Poursuite des exactions

L'humanitaire estime également que les exactions se poursuivent ce mardi. “Les militaires entrent aussi dans les quartiers, pillent les biens et violent les femmes. Nous avons ces informations de sources concordantes, de sources policières et proches des militaires”, a-t-il dit, ajoutant : “Beaucoup de militaires et de policiers ne sont pas d'accord avec cela”.
“La peur règne aujourd'hui en Guinée. C'était simplement un rassemblement. Personne ne pouvait imaginer qu'il y aurait de la violence. Le message des militaires, c'est : ‘nous n'acceptons pas de contradiction’”, a-t-il poursuivi.
“Nous avons très peur, les prochaines semaines vont être difficiles, les positions vont se radicaliser.
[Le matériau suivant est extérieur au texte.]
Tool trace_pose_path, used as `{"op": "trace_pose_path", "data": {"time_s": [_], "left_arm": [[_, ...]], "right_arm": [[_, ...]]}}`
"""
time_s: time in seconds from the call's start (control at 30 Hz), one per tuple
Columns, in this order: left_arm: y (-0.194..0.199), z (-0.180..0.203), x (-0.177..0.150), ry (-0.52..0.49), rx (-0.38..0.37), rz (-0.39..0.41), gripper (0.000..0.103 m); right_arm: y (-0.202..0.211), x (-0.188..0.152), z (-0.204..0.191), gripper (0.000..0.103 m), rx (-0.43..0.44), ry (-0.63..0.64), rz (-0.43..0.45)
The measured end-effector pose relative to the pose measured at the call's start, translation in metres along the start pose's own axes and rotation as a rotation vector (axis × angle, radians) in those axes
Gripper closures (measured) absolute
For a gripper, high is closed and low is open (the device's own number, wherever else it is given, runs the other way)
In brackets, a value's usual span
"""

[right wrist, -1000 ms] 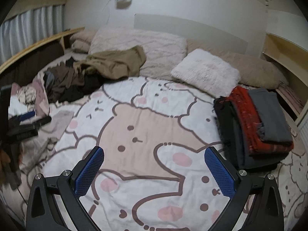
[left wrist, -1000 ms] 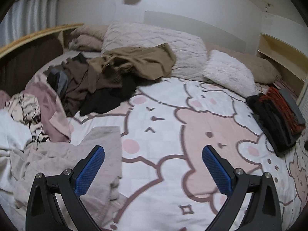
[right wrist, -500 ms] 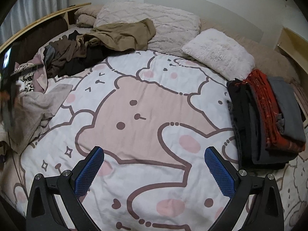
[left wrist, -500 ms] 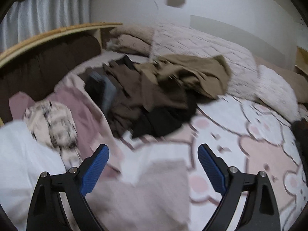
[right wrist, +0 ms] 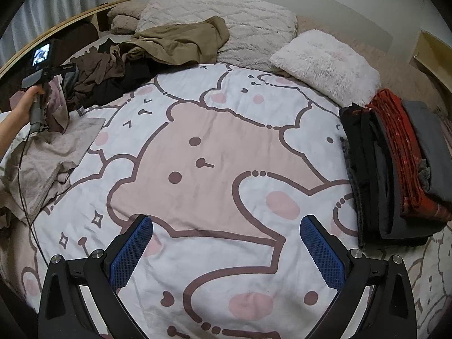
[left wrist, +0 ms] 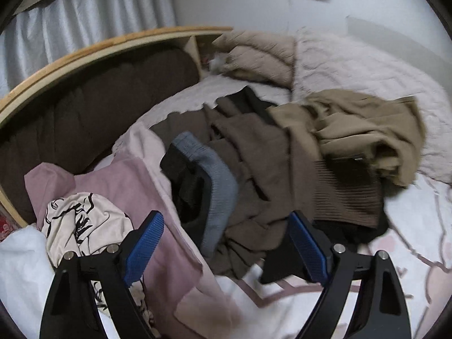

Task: Fold clothes
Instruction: 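Move the left tool toward the clothes pile on the bed, then grasp the black trousers' grey cuff with the left gripper and lift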

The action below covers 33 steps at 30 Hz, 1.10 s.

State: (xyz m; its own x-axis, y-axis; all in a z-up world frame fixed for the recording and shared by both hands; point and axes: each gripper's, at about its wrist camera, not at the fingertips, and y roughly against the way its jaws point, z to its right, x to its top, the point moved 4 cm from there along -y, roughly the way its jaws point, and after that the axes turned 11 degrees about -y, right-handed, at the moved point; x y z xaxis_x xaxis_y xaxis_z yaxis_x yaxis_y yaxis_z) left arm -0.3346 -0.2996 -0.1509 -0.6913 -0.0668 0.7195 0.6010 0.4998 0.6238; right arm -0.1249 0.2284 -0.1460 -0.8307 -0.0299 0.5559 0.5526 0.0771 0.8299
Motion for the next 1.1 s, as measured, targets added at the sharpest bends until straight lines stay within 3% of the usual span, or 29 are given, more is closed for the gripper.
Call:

A l'hôpital de Donka, le bilan est catastrophique, c'est un carnage, une boucherie, une scène d'horreur”, a déclaré Mamadi Kaba.

Un adolescent tué

En outre, selon des témoins, un adolescent aurait été tué par les militaires, mardi, dans la banlieue de Conakry. “Nous avons vu des militaires tirer dans le dos des jeunes qui couraient, un a été fauché et est tombé”, a raconté un habitant du quartier de Cosa.
Selon son récit, les habitants se sont ensuite approchés du corps et ont constaté la mort de l'adolescent, âgé d'une quinzaine d'années.

Le chef de l'opposition blessé

L'ex-Premier ministre Cellou Dalein Diallo, candidat à l'élection présidentielle et dirigeant de l'Union des forces démocratiques de Guinée (opposition), raconte également que des militaires lui ont “cassé deux côtes” et l'avaient blessé à la tête “à coups de crosse”. “Il y avait une volonté délibérée de nous éliminer aujourd'hui, nous, les opposants”, a déclaré pour sa part l'ancien chef de gouvernement Sidya Touré, leader de l'Union des forces républicaines, également blessé à la tête. Les deux leaders de l'opposition ont été conduits au camp militaire Alpha Yaya Diallo, siège de la junte, puis transportés dans une clinique pour y être soignés. Leurs maisons ont ensuite été pillées par des militaires, selon des témoins.

“Je suis très désolé, très désolé”

Jusqu'à présent, le capitaine Dadis Camara soulignait volontiers que l'armée avait pris le pouvoir “sans effusion de sang”, le 23 décembre 2008, au lendemain du décès du président Lansana Conté qui régnait sans partage sur la Guinée depuis 1984.
Dans un entretien diffusé lundi soir par Radio France Internationale, le chef de la junte a déclaré attendre “qu'on [lui] donne les chiffres” des tués. “C'est malheureux, c'est dramatique. Effectivement, il y a eu des morts, mais je n'ai pas encore les chiffres. Je suis là et j'attends qu'on me fasse le point de la situation. Très franchement parlant, je suis très désolé, très désolé”, a-t-il ajouté.
Ces violences interviennent au moment où la communauté internationale fait pression sur le chef des putschistes pour qu'il respecte son engagement de ne pas se présenter à la présidentielle.